**Problem to work on**
When the line containing "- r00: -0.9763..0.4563" is found in the data below, copy it and each line after it through the line containing "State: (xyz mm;", exactly and with no others.

**Data for the task**

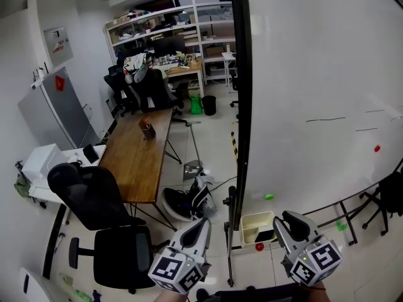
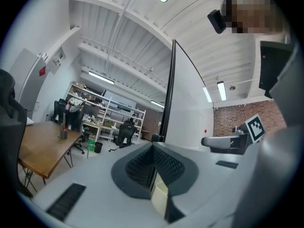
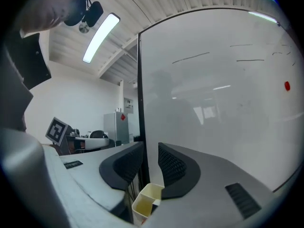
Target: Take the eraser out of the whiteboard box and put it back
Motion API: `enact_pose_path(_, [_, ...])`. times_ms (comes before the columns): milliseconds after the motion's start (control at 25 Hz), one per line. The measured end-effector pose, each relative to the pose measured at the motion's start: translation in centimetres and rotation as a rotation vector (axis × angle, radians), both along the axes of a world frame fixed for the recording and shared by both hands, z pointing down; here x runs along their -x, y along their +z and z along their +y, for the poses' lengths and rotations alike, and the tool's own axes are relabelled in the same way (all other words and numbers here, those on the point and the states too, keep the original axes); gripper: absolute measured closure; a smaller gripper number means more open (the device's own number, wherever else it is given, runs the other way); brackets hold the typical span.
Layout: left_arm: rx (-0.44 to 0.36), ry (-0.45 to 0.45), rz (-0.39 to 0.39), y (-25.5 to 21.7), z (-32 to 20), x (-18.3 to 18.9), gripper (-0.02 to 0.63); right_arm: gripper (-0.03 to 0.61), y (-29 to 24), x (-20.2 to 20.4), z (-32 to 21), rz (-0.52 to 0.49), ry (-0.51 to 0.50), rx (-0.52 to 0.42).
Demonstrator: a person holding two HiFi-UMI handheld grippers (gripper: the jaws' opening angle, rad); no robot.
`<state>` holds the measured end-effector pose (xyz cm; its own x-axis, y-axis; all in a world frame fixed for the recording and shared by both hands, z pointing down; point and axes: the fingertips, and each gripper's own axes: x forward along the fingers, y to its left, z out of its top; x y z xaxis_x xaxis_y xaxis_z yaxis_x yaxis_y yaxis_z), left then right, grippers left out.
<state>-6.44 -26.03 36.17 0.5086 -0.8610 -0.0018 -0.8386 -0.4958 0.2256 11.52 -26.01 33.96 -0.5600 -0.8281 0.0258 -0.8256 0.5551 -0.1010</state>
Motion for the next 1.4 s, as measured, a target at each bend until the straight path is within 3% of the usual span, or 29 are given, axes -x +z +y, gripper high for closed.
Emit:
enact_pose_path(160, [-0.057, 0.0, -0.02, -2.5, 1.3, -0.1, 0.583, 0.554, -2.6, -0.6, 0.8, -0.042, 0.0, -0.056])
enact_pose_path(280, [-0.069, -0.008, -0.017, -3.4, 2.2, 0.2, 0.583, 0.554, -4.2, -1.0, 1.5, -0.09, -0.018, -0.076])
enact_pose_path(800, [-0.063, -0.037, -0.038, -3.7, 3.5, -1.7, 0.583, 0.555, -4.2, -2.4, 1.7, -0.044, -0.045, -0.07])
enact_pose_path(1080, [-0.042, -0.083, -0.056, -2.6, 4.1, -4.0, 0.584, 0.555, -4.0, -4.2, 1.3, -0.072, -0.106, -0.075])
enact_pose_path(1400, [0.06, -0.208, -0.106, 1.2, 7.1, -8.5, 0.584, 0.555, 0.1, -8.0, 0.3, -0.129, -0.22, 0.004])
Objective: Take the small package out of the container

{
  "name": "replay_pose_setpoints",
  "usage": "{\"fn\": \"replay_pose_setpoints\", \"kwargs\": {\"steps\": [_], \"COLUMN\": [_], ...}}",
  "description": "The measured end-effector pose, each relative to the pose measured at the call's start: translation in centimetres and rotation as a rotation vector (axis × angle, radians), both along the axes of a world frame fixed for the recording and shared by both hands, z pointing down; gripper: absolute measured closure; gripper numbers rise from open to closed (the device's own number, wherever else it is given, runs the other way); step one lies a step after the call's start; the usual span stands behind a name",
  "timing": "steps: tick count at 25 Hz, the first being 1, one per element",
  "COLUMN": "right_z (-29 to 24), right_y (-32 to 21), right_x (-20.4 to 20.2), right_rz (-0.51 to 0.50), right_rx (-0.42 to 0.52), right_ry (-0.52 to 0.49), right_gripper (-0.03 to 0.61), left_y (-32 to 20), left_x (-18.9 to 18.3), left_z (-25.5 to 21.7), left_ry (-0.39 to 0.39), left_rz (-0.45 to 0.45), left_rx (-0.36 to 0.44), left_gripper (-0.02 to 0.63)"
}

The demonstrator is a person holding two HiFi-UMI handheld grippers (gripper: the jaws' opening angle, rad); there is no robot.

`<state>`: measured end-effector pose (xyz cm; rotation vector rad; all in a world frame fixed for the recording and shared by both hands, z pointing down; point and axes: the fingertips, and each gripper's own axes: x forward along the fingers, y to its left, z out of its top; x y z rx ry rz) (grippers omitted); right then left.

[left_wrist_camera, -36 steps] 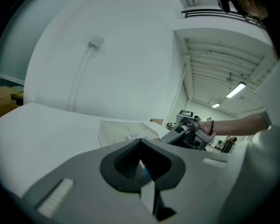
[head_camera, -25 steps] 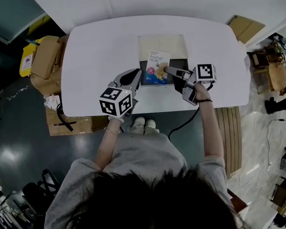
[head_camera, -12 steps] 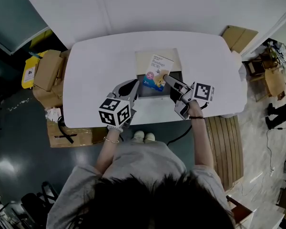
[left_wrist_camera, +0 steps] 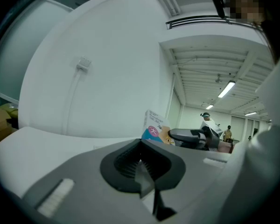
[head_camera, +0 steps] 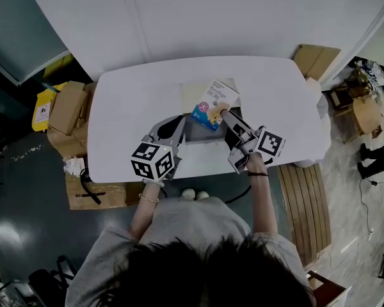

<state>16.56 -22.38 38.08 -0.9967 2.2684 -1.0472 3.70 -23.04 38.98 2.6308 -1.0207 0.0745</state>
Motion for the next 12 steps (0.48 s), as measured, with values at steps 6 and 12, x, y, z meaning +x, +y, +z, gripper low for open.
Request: {"fn": "replay_pose_setpoints", "kwargs": {"steps": [6,12], "right_z": [-1.4,-2.2], "right_y": [0.7,1.2], "right_x": [0.9,1.2], "right_rz": [0.072,0.114], "right_rx": [0.075,0.133], "right_ry": [-0.066,-0.104], "right_gripper": [0.479,0.479], "left_y": [0.1,0.0], "left_x": [-0.4,-0.7], "left_z": [-0.9,-1.3], "left_ry": [0.012,0.02], "left_rz": [-0.005,0.0], "left_rx": [0.021,0.042], "left_gripper": [0.62,0.621]}}
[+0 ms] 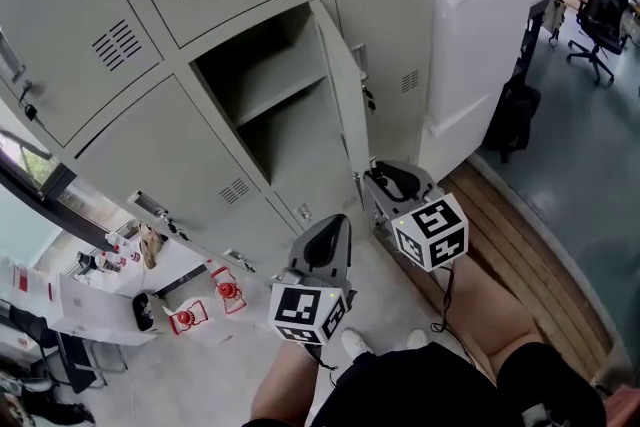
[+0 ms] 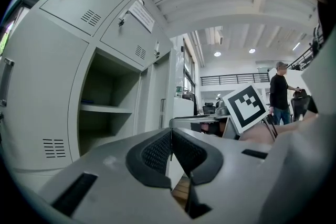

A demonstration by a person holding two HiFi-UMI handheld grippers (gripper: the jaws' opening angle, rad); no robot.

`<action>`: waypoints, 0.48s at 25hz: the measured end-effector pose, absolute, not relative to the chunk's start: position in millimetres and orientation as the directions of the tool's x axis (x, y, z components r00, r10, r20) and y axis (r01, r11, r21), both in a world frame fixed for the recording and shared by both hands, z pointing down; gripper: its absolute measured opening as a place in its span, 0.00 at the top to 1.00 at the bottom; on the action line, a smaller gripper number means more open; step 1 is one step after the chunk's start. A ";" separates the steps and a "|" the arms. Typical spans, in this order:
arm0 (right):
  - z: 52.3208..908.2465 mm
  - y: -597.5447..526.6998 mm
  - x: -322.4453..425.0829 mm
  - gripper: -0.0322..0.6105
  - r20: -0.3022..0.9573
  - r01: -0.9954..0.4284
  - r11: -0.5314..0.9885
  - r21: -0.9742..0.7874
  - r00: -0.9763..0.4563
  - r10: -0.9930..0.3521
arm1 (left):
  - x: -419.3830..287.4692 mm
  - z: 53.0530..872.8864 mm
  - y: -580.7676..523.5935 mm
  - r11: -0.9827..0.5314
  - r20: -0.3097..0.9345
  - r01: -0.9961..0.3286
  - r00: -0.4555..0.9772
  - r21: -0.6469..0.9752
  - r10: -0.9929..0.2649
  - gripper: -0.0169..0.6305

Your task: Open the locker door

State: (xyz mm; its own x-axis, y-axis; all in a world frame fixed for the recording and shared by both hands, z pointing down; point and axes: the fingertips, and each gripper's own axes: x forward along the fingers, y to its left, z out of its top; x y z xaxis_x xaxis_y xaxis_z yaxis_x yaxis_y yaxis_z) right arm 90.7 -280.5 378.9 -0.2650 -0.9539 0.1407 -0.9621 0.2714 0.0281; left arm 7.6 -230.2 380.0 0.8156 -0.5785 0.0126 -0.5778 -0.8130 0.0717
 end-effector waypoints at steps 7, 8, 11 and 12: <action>379.0 -273.4 116.3 0.73 0.137 -0.972 0.231 0.033 -0.225 -0.965 | 23.7 374.8 -224.5 -0.824 0.009 -0.564 0.825 0.056 -0.565 0.95; 379.1 -272.4 120.3 0.74 0.136 -0.974 0.223 0.032 -0.217 -0.967 | 25.4 374.4 -223.9 -0.824 0.008 -0.564 0.826 0.056 -0.564 0.95; 378.9 -270.4 132.4 0.75 0.135 -0.979 0.204 0.029 -0.198 -0.971 | 30.3 373.7 -222.4 -0.825 0.007 -0.563 0.826 0.057 -0.563 0.95; 378.5 -270.1 136.3 0.76 0.134 -0.980 0.197 0.030 -0.192 -0.972 | 32.0 373.6 -222.0 -0.825 0.006 -0.563 0.826 0.057 -0.563 0.95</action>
State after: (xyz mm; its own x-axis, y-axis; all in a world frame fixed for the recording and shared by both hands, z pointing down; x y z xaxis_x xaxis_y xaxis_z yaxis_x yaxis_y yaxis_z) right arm 136.3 -270.1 378.5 -0.1917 -0.9722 0.1343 -0.9799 0.1974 0.0299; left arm 32.0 -222.0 373.6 0.8262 -0.5633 0.0064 -0.5627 -0.8247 0.0569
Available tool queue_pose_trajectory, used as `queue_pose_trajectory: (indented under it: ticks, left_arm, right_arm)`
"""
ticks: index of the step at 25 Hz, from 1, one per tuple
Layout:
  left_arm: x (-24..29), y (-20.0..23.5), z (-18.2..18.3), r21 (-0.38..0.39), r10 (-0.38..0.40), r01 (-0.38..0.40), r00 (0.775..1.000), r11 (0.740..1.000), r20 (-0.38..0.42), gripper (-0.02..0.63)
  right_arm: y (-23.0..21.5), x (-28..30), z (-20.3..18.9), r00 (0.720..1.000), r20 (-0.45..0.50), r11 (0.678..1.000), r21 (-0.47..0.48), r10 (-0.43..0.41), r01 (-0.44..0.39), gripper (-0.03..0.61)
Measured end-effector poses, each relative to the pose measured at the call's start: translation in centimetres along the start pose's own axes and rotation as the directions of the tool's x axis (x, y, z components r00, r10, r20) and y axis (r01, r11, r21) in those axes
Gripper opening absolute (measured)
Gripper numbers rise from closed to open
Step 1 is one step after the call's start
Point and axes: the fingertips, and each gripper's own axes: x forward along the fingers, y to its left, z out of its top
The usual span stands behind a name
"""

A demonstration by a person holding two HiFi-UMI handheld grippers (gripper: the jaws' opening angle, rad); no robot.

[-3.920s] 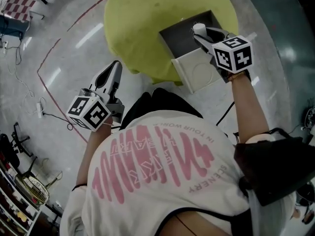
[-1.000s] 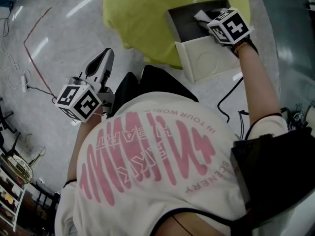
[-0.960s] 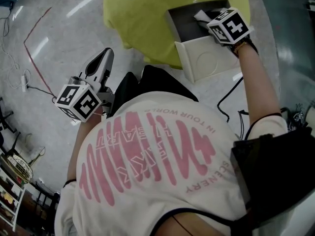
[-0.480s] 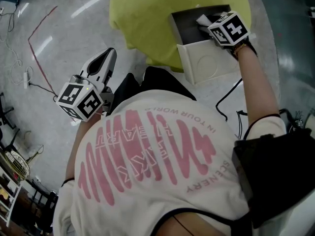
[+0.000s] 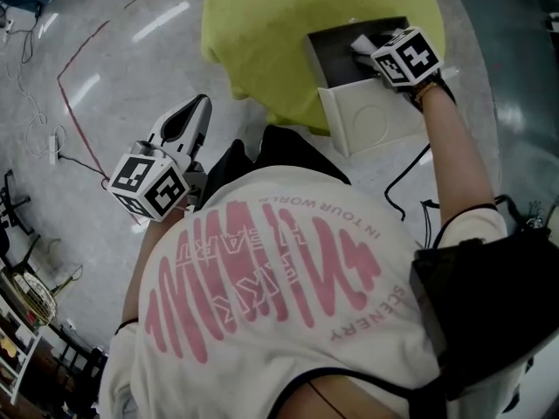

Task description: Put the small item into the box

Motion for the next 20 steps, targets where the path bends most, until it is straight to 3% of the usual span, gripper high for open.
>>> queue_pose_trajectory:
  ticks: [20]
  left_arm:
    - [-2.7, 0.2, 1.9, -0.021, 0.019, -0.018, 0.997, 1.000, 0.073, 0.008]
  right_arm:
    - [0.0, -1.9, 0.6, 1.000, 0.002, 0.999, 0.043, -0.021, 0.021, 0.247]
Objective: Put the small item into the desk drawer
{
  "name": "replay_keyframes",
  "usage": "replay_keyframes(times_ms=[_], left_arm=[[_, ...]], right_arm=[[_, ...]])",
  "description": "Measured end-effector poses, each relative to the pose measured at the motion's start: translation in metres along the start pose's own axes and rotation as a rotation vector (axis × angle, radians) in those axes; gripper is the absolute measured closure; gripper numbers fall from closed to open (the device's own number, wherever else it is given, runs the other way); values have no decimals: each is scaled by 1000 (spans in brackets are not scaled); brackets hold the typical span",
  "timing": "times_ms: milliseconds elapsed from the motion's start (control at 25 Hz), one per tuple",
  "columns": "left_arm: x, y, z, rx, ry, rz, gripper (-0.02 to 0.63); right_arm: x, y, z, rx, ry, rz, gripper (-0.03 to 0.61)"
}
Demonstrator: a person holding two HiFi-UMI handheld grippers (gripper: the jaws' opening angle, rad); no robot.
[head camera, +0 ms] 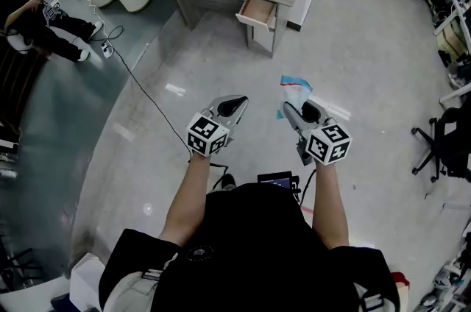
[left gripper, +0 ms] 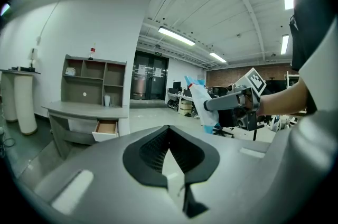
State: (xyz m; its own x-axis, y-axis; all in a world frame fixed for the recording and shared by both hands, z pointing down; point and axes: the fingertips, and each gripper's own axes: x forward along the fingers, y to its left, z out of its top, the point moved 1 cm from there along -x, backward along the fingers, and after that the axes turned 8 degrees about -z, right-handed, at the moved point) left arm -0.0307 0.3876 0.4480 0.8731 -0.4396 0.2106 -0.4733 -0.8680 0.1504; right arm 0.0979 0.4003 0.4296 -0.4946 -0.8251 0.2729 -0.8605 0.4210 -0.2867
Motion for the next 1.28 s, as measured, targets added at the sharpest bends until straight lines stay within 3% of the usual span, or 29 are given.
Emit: replay_keyframes(times_ms=[200,480,800,1040,1280], left_arm=[[16,-15,-6,79,64,1,612],[32,-32,2,67,28,18,613],[27,-21,-1,33,14,76,612],[33,-16,-9,11,7,47,612],[54,14,-9,5,19,24,612]], right_arm=[[-7,-12,0,12,1,26,416],[-24,-41,-3,33,0,43,416],[-21,-46,-10,35,19,58,416],[-18,-52,-11,31,17,37,416],[5,-67,-4,32,33,6,416]])
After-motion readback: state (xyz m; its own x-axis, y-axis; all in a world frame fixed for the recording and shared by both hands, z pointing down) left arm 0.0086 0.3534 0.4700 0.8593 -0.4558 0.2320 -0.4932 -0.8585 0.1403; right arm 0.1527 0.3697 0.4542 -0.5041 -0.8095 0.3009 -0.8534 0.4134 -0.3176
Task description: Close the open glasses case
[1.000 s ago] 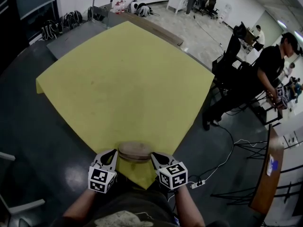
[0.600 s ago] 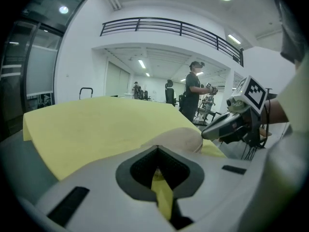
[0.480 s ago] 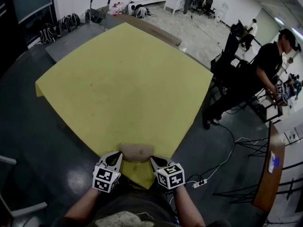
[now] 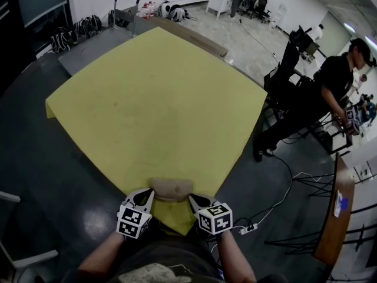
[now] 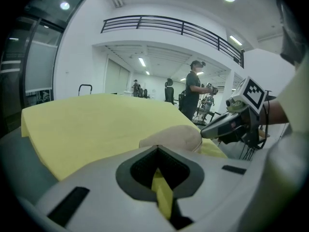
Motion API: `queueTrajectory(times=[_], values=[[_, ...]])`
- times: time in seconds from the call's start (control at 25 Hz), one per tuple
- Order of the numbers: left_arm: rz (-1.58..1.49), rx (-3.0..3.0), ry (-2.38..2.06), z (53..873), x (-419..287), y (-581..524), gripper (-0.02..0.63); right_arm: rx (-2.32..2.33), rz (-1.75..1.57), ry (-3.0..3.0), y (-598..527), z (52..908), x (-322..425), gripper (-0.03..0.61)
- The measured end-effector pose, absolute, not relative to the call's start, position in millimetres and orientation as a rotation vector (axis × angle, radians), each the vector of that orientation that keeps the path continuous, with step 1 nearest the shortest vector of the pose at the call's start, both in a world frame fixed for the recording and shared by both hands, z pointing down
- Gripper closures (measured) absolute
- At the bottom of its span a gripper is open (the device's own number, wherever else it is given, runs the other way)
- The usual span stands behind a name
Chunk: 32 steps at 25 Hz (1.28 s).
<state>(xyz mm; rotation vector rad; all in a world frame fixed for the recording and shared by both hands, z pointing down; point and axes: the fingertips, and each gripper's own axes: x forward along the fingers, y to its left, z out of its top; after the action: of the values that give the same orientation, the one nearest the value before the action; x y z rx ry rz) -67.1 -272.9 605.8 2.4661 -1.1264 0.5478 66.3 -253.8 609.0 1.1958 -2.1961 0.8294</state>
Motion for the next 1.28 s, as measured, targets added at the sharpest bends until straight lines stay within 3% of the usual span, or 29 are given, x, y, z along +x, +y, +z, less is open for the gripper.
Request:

**Expected output**
  - r00: -0.9763..0.4563
  - r10: -0.9930..0.3521
arm1 (left):
  - x: -419.3830..287.4692 mm
  - z: 53.0530..872.8864 mm
  - y: -580.7676..523.5935 mm
  - r11: -0.9827..0.5314
  - r20: -0.3097..0.9345
  - r01: -0.9961..0.3286
  - r00: -0.4555..0.9772
  - r21: -0.6469..0.9752
  - r10: -0.9929..0.2649
  - gripper: -0.0169..0.6305

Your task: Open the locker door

State: (xyz mm; its own x-axis, y-axis; all in a world frame fixed for the recording and shared by both hands, z pointing down; point and axes: the fingertips, and each gripper's own axes: x forward along the fingers, y to its left, z out of its top; x y z xaxis_x xaxis_y xaxis_z yaxis_x yaxis_y yaxis_z) right arm 90.7 -280.5 378.9 -0.2650 -0.9539 0.1407 -0.9621 0.2714 0.0281; left arm 7.6 -230.2 380.0 0.8156 -0.5785 0.0126 -0.5778 -0.8130 0.0717

No additional response is required.